Task instructions:
Everything in the listing must be transcribed exactly, from the first line to the last.

Collected data:
+===+

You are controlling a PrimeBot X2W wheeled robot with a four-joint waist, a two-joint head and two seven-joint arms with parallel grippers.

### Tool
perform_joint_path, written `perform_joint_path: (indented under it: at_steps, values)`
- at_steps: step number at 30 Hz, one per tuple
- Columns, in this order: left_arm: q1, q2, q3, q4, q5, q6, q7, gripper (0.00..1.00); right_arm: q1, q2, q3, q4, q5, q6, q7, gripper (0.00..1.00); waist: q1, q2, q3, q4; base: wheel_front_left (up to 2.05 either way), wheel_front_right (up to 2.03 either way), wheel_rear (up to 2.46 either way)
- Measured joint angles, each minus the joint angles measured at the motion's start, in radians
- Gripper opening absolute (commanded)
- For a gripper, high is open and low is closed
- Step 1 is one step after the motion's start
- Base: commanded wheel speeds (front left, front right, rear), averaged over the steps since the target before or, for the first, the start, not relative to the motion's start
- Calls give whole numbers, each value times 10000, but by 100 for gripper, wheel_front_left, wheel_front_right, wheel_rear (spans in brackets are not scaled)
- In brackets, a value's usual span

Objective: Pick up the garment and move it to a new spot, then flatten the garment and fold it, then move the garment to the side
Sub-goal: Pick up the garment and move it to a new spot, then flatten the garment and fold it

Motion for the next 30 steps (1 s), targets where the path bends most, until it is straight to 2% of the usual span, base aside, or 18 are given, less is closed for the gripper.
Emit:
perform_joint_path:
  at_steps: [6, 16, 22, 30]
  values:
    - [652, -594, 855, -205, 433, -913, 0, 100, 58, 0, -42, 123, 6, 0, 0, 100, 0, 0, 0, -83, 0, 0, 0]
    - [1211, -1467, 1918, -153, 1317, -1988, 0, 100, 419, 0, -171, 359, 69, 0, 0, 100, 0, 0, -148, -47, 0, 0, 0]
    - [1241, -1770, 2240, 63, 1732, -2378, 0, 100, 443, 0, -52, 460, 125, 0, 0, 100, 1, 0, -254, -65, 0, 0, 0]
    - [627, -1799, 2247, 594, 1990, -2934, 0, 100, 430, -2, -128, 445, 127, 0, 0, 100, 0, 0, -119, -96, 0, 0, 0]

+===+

Output below:
You are controlling a PrimeBot X2W wheeled robot with a four-joint waist, a two-joint head and two seven-joint arms with parallel grippers.

### Tool
perform_joint_path, written `perform_joint_path: (indented under it: at_steps, values)`
- at_steps: step number at 30 Hz, one per tuple
- Columns, in this order: left_arm: q1, q2, q3, q4, q5, q6, q7, gripper (0.00..1.00); right_arm: q1, q2, q3, q4, q5, q6, q7, gripper (0.00..1.00); waist: q1, q2, q3, q4; base: wheel_front_left (up to 2.05 either way), wheel_front_right (up to 2.03 either way), wheel_rear (up to 2.46 either way)
- Measured joint angles, each minus the joint angles measured at the motion's start, in radians
- Gripper opening absolute (commanded)
- For a gripper, high is open and low is closed
- Step 1 is one step after the motion's start
- Base: commanded wheel speeds (front left, front right, rear), averaged over the steps since the target before or, for the first, the start, not relative to the motion's start
- Calls give whole numbers, each value times 10000, but by 100 for gripper, wheel_front_left, wheel_front_right, wheel_rear (spans in brackets are not scaled)
- In brackets, a value's usual span

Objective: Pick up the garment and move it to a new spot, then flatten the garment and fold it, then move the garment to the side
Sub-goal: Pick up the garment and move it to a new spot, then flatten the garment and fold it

Motion for the next 30 steps (1 s), targets where the path bends most, until it is straight to 2% of the usual span, base aside, or 18 are given, less is closed for the gripper.
Emit:
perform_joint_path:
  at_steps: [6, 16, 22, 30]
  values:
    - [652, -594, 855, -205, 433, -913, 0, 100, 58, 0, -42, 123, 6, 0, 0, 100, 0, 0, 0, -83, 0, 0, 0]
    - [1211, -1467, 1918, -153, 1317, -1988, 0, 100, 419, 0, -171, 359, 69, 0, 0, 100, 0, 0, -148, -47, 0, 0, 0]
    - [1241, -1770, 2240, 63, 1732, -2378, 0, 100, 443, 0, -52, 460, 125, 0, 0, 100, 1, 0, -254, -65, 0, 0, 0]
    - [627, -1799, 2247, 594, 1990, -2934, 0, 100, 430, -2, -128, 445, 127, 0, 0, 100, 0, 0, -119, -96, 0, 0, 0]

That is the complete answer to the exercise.